● Work to complete
Once the line with "Please spot the white box" is found in the entries below, repeat it and each following line exactly, up to and including the line with "point(459, 70)". Add no other lines.

● Stored records
○ ○ ○ ○
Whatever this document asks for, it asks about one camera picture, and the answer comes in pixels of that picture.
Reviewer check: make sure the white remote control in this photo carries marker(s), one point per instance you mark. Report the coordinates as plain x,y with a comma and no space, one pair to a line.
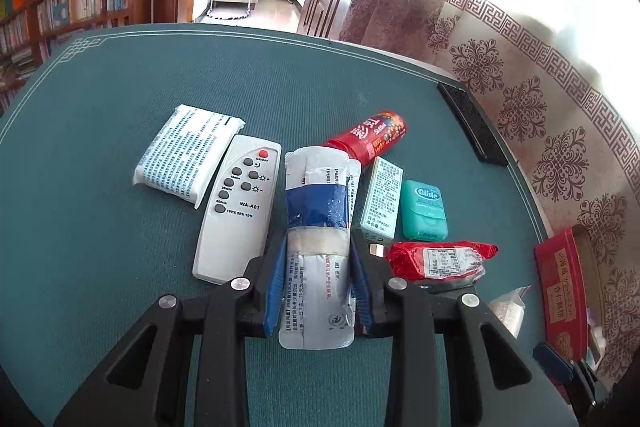
235,217

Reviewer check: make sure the white and blue packet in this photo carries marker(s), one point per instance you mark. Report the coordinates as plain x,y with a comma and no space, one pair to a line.
317,207

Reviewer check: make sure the red snack packet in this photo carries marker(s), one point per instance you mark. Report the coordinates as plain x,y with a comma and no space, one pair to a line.
415,259

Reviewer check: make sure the small floor rug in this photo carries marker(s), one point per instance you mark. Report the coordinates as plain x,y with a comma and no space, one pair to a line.
225,14

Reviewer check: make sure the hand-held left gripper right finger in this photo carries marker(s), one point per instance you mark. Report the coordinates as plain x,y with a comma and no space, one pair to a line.
362,292

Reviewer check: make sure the small pale green box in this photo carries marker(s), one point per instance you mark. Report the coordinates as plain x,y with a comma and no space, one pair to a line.
382,192

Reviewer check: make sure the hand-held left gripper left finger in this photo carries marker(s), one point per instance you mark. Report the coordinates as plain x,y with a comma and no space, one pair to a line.
275,287

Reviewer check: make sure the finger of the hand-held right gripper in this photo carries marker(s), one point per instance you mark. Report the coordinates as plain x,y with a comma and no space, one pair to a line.
552,362

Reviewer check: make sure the teal dental floss case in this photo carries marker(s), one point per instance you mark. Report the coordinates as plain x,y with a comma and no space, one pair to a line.
424,212

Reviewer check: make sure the white printed packet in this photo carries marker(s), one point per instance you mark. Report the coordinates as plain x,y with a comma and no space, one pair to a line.
180,152

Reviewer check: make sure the red cookie box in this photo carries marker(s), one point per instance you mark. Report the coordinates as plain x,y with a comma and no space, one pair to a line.
560,282

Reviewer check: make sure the patterned curtain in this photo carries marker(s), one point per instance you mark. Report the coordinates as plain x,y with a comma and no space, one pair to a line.
500,72

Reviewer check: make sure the brown bottle with gold cap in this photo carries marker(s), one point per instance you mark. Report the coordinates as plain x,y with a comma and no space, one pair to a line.
376,251

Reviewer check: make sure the green felt desktop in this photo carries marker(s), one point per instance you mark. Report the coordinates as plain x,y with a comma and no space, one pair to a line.
125,282

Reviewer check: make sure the red candy tube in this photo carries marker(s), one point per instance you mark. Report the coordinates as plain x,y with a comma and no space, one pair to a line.
375,137

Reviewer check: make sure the clear bag with beige bandage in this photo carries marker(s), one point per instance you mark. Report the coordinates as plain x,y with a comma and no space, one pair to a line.
507,312

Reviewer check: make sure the black phone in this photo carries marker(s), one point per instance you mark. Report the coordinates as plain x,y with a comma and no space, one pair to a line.
475,122

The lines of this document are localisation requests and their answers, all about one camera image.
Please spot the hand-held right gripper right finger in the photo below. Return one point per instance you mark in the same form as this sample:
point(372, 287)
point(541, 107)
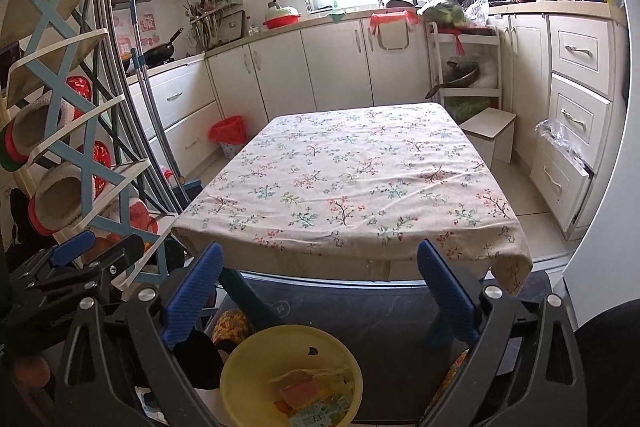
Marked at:
point(447, 292)

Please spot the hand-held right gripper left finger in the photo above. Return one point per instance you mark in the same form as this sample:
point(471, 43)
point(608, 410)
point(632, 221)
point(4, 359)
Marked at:
point(192, 297)

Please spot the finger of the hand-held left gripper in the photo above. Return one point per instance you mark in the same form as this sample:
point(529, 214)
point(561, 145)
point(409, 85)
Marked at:
point(72, 248)
point(115, 257)

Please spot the yellow plastic bin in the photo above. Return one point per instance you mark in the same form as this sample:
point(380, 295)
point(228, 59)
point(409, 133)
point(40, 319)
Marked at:
point(250, 367)

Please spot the red packet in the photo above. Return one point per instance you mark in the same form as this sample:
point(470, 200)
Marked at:
point(300, 391)

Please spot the person's left hand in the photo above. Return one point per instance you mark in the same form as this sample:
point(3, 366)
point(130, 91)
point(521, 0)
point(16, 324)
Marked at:
point(31, 372)

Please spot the orange slipper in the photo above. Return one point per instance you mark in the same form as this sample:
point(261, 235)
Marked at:
point(95, 249)

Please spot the red patterned slipper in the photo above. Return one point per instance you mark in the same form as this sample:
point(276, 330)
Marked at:
point(142, 219)

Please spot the yellow floral slipper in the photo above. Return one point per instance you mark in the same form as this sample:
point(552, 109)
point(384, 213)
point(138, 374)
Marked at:
point(232, 327)
point(450, 377)

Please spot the red green fluffy slipper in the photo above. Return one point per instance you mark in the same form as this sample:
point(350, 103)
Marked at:
point(60, 199)
point(35, 132)

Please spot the blue dustpan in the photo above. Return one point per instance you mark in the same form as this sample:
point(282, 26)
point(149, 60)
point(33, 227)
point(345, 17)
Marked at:
point(192, 191)

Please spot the floral tablecloth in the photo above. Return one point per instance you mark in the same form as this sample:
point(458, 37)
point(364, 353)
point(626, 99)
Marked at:
point(350, 187)

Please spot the white box stool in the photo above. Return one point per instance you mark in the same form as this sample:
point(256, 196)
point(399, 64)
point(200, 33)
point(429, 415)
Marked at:
point(487, 137)

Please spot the mop with orange tip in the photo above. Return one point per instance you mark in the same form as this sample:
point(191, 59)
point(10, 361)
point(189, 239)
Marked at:
point(147, 97)

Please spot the waste bin with red bag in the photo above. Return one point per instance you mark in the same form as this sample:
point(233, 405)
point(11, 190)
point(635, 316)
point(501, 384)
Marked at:
point(227, 132)

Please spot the person's right leg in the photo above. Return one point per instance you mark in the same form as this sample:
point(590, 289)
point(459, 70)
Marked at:
point(612, 377)

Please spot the clear plastic bag on drawer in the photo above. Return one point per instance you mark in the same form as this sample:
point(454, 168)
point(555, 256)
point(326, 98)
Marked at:
point(562, 142)

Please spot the black wok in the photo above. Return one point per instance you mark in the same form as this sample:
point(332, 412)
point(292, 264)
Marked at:
point(157, 54)

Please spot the white and blue shoe rack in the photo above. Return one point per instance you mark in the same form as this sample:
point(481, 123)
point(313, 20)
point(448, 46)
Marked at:
point(55, 27)

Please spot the white rolling cart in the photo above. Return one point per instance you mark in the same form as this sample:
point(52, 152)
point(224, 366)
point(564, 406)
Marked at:
point(495, 57)

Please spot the white drawer cabinet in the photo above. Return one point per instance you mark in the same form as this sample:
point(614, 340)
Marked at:
point(575, 82)

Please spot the white base cabinets with counter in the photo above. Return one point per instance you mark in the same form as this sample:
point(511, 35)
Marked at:
point(330, 67)

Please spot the door bag holder with red bag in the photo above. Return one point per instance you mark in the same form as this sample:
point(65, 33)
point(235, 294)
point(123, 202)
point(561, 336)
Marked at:
point(395, 19)

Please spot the bag of green vegetables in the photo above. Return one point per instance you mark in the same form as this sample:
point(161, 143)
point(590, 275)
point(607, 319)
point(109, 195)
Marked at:
point(442, 12)

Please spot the red basin with white lid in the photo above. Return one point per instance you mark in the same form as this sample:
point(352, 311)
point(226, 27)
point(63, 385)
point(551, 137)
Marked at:
point(281, 21)

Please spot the grey sliding door frame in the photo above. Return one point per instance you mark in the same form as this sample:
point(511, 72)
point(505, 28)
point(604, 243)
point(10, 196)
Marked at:
point(117, 72)

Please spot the wall utensil rack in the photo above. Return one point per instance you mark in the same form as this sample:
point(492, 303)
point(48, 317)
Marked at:
point(215, 22)

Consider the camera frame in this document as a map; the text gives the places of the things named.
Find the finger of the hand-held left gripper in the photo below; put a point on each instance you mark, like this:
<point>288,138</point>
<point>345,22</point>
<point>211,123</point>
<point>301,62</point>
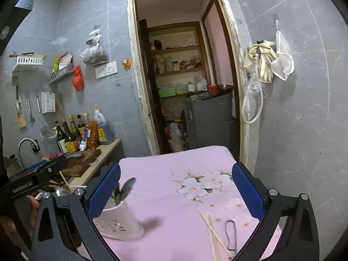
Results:
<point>54,165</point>
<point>38,165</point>

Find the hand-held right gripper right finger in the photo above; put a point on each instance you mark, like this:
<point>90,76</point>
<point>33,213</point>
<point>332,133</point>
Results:
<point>247,193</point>

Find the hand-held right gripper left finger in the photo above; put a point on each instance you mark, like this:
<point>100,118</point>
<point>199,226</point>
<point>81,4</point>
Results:
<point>104,190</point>

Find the metal spoon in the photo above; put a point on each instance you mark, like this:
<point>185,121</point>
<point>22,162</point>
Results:
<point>129,186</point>
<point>117,193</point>

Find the white plastic utensil basket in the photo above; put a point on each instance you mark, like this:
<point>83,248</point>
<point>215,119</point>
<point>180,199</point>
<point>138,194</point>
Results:
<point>122,223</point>

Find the wooden chopstick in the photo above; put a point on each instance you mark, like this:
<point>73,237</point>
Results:
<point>211,236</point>
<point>217,239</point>

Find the person's left hand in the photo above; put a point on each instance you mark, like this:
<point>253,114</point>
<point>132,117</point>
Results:
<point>34,212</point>

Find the tan loofah sponge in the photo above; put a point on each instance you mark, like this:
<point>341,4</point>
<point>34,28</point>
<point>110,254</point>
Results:
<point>45,158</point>

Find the pink scrub brush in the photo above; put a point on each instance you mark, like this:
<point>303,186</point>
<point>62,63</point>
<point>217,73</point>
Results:
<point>55,155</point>

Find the bundle of used chopsticks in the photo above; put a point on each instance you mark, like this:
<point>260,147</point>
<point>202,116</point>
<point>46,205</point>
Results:
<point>64,180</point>

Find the kitchen cleaver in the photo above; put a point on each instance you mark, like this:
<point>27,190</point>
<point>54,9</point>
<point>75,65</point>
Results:
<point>73,156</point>

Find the dark pump bottle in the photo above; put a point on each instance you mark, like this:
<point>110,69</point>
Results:
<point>60,141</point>

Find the dark bottle yellow label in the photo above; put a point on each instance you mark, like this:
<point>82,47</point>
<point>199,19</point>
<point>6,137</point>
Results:
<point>69,144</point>

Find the wooden cutting board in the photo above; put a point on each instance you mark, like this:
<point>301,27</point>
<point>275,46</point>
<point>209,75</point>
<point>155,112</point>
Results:
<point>81,163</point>

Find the metal faucet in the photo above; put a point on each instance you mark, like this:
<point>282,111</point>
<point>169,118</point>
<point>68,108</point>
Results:
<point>25,140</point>

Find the blue white packet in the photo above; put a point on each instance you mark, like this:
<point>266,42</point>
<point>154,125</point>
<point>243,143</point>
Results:
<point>84,141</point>

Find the beige kitchen counter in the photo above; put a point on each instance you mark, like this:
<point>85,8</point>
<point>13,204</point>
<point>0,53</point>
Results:
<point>108,149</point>

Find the dark sauce bottle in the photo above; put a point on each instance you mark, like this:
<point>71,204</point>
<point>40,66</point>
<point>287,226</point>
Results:
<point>80,123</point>
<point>72,125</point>

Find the orange food packet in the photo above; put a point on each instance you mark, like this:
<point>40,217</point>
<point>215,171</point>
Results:
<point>93,136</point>

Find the hanging wooden board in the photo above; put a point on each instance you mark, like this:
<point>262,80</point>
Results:
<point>20,114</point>

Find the yellow cap sauce bottle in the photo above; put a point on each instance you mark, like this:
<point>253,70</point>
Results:
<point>86,119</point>

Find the large oil jug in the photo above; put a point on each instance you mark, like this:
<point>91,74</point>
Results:
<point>104,133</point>

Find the hanging metal peeler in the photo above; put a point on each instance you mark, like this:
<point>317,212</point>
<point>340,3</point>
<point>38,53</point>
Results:
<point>29,106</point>

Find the hanging mesh skimmer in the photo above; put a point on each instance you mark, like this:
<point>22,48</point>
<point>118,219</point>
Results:
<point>38,104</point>

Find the pink floral blanket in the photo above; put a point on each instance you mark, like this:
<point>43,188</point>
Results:
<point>168,217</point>

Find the grey cabinet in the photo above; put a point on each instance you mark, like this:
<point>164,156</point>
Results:
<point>212,119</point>

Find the white plastic bag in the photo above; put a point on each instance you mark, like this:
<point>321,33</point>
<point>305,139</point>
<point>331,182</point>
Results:
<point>175,137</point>

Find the red plastic bag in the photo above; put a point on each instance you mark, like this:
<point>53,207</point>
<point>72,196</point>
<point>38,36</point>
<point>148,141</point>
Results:
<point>77,80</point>

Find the green yellow seasoning packet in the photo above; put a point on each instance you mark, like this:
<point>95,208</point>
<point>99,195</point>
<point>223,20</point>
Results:
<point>55,65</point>

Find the red white seasoning packet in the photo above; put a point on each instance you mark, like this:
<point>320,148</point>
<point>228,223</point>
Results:
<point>65,61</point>

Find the metal bowl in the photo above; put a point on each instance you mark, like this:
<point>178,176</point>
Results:
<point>225,87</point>

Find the red cup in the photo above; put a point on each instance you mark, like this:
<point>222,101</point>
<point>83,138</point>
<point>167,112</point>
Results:
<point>213,89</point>

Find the green box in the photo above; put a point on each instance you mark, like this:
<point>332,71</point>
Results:
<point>167,92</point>

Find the clear bag of dried goods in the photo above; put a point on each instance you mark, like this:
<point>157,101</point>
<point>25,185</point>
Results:
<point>93,54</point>

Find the cream rubber gloves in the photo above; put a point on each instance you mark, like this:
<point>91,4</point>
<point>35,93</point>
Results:
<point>265,65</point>

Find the white mesh strainer bag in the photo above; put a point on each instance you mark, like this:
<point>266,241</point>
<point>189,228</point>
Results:
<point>285,59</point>

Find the green jar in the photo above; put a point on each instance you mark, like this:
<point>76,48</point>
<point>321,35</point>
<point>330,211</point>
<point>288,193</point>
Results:
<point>168,64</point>

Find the wooden shelf unit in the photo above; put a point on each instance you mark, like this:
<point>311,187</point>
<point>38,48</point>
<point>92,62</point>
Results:
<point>176,49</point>

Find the black wall socket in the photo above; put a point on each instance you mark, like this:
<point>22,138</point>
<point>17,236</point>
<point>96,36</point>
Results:
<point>36,147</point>

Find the white wall box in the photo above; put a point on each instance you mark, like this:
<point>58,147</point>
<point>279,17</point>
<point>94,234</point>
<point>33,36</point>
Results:
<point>48,102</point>

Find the metal wall rack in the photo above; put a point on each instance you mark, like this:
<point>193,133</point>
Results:
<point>61,74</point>

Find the white wall basket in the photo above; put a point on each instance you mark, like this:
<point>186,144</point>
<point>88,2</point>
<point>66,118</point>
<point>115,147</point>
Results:
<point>27,61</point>

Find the worn door frame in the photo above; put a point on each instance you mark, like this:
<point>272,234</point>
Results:
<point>133,87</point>

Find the white wall switch panel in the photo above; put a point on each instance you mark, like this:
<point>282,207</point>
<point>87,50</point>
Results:
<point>106,70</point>

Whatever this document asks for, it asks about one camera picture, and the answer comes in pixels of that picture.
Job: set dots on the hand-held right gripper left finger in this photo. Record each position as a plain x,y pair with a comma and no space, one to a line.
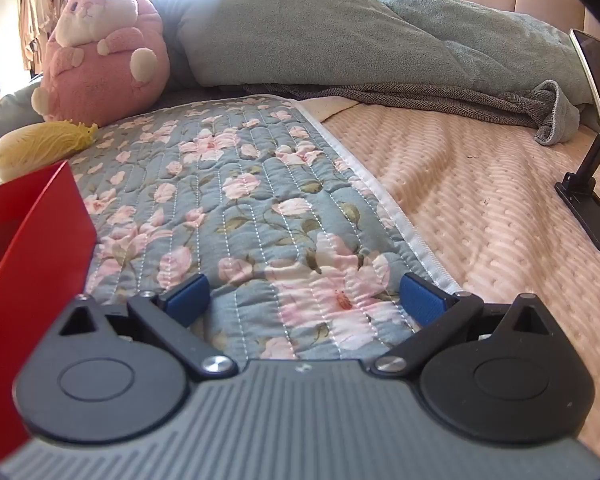
185,301

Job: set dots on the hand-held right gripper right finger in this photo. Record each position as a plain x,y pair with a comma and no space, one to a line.
422,301

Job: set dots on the deep red cardboard box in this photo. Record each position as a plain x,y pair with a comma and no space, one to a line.
35,260

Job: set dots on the floral quilted mat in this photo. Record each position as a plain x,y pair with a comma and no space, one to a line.
240,195

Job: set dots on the black phone stand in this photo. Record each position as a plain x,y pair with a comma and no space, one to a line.
587,200

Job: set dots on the grey herringbone blanket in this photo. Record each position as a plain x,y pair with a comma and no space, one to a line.
430,97

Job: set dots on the napa cabbage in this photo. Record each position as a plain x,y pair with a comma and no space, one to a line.
40,145

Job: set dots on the pink hamster plush toy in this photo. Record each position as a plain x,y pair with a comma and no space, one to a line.
100,50

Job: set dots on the blue-grey fleece duvet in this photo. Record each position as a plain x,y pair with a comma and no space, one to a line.
305,30

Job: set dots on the hanging clothes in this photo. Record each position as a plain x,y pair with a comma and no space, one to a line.
30,15

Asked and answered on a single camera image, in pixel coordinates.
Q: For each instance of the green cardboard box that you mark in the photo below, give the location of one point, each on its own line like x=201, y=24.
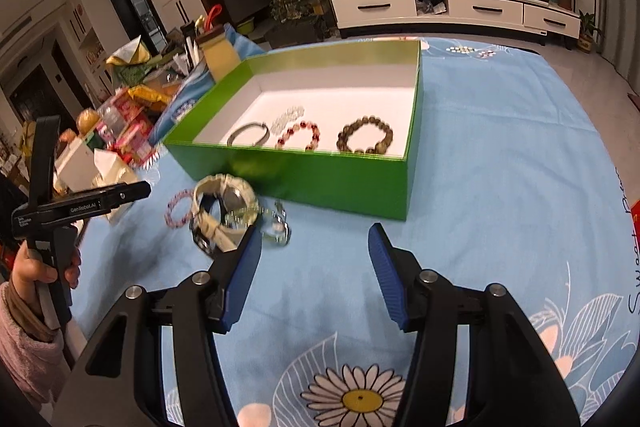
○ ○ ○ ○
● Exercise answer
Please spot the white box stool in the photo above. Return one point per instance you mark in the same form as this sample:
point(256, 196)
point(399, 64)
point(200, 33)
point(429, 415)
Marked at:
point(487, 137)

Please spot the mop with orange tip in the photo above. Return one point per instance you mark in the same form as this sample:
point(191, 59)
point(10, 361)
point(189, 239)
Marked at:
point(147, 97)

Please spot the waste bin with red bag in the photo above. Return one point per instance you mark in the same form as this sample:
point(233, 405)
point(11, 190)
point(635, 316)
point(501, 384)
Marked at:
point(227, 132)

Please spot the person's right leg in the photo above. Return one point per instance you mark in the same form as this sample:
point(590, 289)
point(459, 70)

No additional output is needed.